Please retype every entry below, keeping it exactly the same.
---
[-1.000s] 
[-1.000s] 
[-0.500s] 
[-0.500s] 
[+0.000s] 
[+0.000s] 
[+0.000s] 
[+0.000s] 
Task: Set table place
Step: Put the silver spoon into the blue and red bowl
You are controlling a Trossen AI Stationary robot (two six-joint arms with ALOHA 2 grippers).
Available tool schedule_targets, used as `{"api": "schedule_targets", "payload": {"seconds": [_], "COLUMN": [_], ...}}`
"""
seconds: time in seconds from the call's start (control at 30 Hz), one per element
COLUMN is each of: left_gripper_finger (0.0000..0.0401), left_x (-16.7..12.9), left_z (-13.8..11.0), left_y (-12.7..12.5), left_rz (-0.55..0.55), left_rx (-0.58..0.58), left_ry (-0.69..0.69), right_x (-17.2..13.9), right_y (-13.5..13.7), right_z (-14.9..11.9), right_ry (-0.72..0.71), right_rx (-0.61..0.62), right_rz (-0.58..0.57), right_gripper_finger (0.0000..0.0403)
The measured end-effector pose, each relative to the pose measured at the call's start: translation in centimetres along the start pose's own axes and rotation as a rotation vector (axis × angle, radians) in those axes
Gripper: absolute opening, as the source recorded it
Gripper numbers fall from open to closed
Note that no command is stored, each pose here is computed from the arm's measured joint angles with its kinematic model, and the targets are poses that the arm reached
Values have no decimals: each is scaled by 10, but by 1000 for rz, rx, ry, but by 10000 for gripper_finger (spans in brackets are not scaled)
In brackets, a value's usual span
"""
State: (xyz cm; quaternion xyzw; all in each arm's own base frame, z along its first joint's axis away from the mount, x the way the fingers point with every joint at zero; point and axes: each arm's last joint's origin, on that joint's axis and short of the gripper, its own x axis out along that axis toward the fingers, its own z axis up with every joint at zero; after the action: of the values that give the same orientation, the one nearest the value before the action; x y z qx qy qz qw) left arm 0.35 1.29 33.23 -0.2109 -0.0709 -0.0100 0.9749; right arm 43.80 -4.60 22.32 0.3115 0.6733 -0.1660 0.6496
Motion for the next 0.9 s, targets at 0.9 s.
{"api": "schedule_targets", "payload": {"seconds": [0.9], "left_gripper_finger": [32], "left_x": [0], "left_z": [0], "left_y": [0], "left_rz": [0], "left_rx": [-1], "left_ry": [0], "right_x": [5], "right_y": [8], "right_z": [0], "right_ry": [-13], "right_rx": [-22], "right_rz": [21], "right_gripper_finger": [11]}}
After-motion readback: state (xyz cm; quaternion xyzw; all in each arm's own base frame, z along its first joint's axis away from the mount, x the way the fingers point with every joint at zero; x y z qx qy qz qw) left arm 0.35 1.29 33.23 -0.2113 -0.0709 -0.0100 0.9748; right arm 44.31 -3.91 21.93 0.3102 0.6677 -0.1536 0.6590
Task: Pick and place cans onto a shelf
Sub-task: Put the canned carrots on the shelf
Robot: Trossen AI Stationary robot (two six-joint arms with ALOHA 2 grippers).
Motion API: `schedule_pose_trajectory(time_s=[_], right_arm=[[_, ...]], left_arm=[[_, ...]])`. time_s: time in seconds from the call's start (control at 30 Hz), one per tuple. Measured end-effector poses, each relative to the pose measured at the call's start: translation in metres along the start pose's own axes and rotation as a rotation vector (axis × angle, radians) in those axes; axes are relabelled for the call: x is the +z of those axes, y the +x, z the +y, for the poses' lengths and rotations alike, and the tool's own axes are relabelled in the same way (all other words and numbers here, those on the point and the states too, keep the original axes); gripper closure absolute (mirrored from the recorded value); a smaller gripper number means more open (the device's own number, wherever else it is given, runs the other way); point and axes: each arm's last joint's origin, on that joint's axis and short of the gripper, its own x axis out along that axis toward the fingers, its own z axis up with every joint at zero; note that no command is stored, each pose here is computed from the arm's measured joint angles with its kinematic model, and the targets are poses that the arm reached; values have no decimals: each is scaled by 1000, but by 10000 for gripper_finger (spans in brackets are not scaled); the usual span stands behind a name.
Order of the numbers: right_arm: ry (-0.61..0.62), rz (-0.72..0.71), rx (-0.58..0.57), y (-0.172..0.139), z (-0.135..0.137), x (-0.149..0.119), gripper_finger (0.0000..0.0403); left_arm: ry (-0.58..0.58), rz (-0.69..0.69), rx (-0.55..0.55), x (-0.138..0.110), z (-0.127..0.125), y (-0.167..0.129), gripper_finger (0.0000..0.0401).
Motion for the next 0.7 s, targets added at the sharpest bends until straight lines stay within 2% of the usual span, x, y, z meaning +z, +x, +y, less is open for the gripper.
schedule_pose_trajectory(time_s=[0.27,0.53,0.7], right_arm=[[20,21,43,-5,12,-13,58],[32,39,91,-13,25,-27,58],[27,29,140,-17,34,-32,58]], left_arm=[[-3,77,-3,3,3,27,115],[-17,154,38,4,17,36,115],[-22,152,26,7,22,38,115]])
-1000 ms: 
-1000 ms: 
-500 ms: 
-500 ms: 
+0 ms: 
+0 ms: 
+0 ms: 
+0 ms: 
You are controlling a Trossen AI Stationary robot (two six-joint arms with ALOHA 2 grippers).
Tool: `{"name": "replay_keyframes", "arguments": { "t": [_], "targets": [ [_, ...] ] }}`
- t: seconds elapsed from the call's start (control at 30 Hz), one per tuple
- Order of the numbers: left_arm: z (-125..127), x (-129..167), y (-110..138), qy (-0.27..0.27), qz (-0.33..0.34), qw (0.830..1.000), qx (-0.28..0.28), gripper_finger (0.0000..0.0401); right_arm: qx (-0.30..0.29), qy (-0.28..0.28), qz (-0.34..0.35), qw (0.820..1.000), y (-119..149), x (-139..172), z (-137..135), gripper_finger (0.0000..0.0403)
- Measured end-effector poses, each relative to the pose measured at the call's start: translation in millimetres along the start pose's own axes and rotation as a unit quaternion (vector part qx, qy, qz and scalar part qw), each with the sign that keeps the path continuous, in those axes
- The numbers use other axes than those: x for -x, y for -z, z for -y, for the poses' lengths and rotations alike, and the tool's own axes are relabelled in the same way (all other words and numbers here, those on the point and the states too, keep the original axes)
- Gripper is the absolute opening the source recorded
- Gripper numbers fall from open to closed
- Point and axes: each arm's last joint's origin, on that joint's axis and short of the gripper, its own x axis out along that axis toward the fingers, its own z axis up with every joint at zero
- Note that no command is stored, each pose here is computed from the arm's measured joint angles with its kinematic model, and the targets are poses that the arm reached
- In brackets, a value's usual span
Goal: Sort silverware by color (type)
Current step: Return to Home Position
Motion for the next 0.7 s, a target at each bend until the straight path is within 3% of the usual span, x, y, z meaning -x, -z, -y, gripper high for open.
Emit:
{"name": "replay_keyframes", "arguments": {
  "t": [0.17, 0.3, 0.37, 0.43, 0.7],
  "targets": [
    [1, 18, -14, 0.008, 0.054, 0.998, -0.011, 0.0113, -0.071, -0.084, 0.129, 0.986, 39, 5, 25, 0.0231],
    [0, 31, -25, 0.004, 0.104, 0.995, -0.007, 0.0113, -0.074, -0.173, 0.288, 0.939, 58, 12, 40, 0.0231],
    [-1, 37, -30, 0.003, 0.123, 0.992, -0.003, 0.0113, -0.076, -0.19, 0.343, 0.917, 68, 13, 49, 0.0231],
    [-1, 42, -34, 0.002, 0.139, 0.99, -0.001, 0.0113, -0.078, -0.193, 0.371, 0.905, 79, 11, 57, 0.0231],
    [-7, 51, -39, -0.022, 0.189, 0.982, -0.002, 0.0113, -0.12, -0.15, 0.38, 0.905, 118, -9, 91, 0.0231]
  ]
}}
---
**Response to this task:**
[-1.000s] 
[-1.000s] 
[-0.500s] 
[-0.500s] 
[+0.000s] 
[+0.000s] 
[+0.000s] 
[+0.000s] 
Task: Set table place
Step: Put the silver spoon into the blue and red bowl
You are controlling a Trossen AI Stationary robot (two six-joint arms with ALOHA 2 grippers).
Available tool schedule_targets, used as `{"api": "schedule_targets", "payload": {"seconds": [_], "COLUMN": [_], ...}}`
"""
seconds: time in seconds from the call's start (control at 30 Hz), one per element
COLUMN is each of: left_gripper_finger (0.0000..0.0401), left_x (-16.7..12.9), left_z (-13.8..11.0), left_y (-12.7..12.5), left_rz (-0.55..0.55), left_rx (-0.58..0.58), left_ry (-0.69..0.69), right_x (-17.2..13.9), right_y (-13.5..13.7), right_z (-14.9..11.9), right_ry (-0.72..0.71), right_rx (-0.61..0.62), right_rz (-0.58..0.57), right_gripper_finger (0.0000..0.0403)
The measured end-effector pose, each relative to the pose measured at the call's start: translation in centimetres along the start pose's own axes and rotation as a rotation vector (axis × angle, radians) in those axes
Gripper: absolute opening, as the source recorded it
Gripper numbers fall from open to closed
Note that no command is stored, each pose here is computed from the arm's measured joint angles with its kinematic model, and the targets are poses that the arm reached
Values have no decimals: each is scaled by 10, but by 1000 for rz, rx, ry, but by 10000 for gripper_finger (spans in brackets are not scaled)
In brackets, a value's usual span
"""
State: (xyz cm; quaternion xyzw; all in each arm's own base frame, z along its first joint's axis away from the mount, x the way the fingers point with every joint at zero; point and axes: each arm's last joint's origin, on that joint's axis and short of the gripper, its own x axis out along that axis toward the fingers, its own z axis up with every joint at zero; after the action: of the values that give the same orientation, the one nearest the value before the action; x y z qx qy qz qw) left arm 0.35 1.29 33.23 -0.2109 -0.0709 -0.0100 0.9749; right arm 43.80 -4.60 22.32 0.3115 0.6733 -0.1660 0.6496
Motion for the next 0.9 s, targets at 0.9 s.
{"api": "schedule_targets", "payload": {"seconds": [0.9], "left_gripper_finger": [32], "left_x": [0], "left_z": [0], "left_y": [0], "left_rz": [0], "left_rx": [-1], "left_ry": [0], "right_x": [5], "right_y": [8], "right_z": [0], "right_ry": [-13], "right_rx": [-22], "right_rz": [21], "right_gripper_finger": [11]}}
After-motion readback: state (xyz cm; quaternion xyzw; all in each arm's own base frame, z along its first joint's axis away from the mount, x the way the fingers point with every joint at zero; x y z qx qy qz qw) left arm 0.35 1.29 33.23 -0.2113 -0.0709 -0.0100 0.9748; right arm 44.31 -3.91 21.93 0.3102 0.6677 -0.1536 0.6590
Task: Pick and place cans onto a shelf
Sub-task: Put the canned carrots on the shelf
Robot: Trossen AI Stationary robot (two six-joint arms with ALOHA 2 grippers).
Motion API: `schedule_pose_trajectory(time_s=[_], right_arm=[[_, ...]], left_arm=[[_, ...]])`. time_s: time in seconds from the call's start (control at 30 Hz), one per tuple. Measured end-effector poses, each relative to the pose measured at the call's start: translation in metres along the start pose's own axes and rotation as a rotation vector (axis × angle, radians) in those axes; axes are relabelled for the call: x is the +z of those axes, y the +x, z the +y, for the poses' lengths and rotations alike, and the tool's own axes are relabelled in the same way (all other words and numbers here, those on the point and the states too, keep the original axes); gripper closure absolute (mirrored from the recorded value); a smaller gripper number means more open (the device's own number, wherever else it is given, runs the other way); point and axes: each arm's last joint's origin, on that joint's axis and short of the gripper, its own x axis out along that axis toward the fingers, its own z axis up with every joint at zero; note that no command is stored, each pose here is computed from the arm's measured joint angles with its kinematic model, and the targets are poses that the arm reached; values have no decimals: each is scaled by 1000, but by 10000 for gripper_finger (spans in brackets are not scaled); the usual span stands behind a name.
Order of the numbers: right_arm: ry (-0.61..0.62), rz (-0.72..0.71), rx (-0.58..0.57), y (-0.172..0.139), z (-0.135..0.137), x (-0.149..0.119), gripper_finger (0.0000..0.0403); left_arm: ry (-0.58..0.58), rz (-0.69..0.69), rx (-0.55..0.55), x (-0.138..0.110), z (-0.127..0.125), y (-0.167..0.129), gripper_finger (0.0000..0.0401).
Motion for the next 0.7 s, targets added at the sharpest bends until straight lines stay within 2% of the usual span, x, y, z meaning +z, +x, +y, less is open for the gripper.
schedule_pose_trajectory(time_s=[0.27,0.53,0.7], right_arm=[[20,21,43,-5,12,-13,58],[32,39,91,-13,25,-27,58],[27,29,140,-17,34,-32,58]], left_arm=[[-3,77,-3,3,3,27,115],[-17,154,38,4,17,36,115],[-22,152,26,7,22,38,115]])
-1000 ms: 
-1000 ms: 
-500 ms: 
-500 ms: 
+0 ms: 
+0 ms: 
+0 ms: 
+0 ms: 
You are controlling a Trossen AI Stationary robot (two six-joint arms with ALOHA 2 grippers).
Tool: `{"name": "replay_keyframes", "arguments": { "t": [_], "targets": [ [_, ...] ] }}`
- t: seconds elapsed from the call's start (control at 30 Hz), one per tuple
- Order of the numbers: left_arm: z (-125..127), x (-129..167), y (-110..138), qy (-0.27..0.27), qz (-0.33..0.34), qw (0.830..1.000), qx (-0.28..0.28), gripper_finger (0.0000..0.0401); right_arm: qx (-0.30..0.29), qy (-0.28..0.28), qz (-0.34..0.35), qw (0.820..1.000), y (-119..149), x (-139..172), z (-137..135), gripper_finger (0.0000..0.0403)
- Measured end-effector poses, each relative to the pose measured at the call's start: translation in millimetres along the start pose's own axes and rotation as a unit quaternion (vector part qx, qy, qz and scalar part qw), each with the sign that keeps the path continuous, in those axes
- The numbers use other axes than those: x for -x, y for -z, z for -y, for the poses' lengths and rotations alike, and the tool's own axes are relabelled in the same way (all other words and numbers here, those on the point and the states too, keep the original axes)
- Gripper is the absolute opening the source recorded
- Gripper numbers fall from open to closed
- Point and axes: each arm's last joint's origin, on that joint's axis and short of the gripper, its own x axis out along that axis toward the fingers, its own z axis up with every joint at zero
- Note that no command is stored, each pose here is computed from the arm's measured joint angles with its kinematic model, and the targets are poses that the arm reached
- In brackets, a value's usual span
Goal: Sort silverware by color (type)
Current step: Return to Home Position
Motion for the next 0.7 s, a target at each bend until the straight path is within 3% of the usual span, x, y, z meaning -x, -z, -y, gripper high for open.
Emit:
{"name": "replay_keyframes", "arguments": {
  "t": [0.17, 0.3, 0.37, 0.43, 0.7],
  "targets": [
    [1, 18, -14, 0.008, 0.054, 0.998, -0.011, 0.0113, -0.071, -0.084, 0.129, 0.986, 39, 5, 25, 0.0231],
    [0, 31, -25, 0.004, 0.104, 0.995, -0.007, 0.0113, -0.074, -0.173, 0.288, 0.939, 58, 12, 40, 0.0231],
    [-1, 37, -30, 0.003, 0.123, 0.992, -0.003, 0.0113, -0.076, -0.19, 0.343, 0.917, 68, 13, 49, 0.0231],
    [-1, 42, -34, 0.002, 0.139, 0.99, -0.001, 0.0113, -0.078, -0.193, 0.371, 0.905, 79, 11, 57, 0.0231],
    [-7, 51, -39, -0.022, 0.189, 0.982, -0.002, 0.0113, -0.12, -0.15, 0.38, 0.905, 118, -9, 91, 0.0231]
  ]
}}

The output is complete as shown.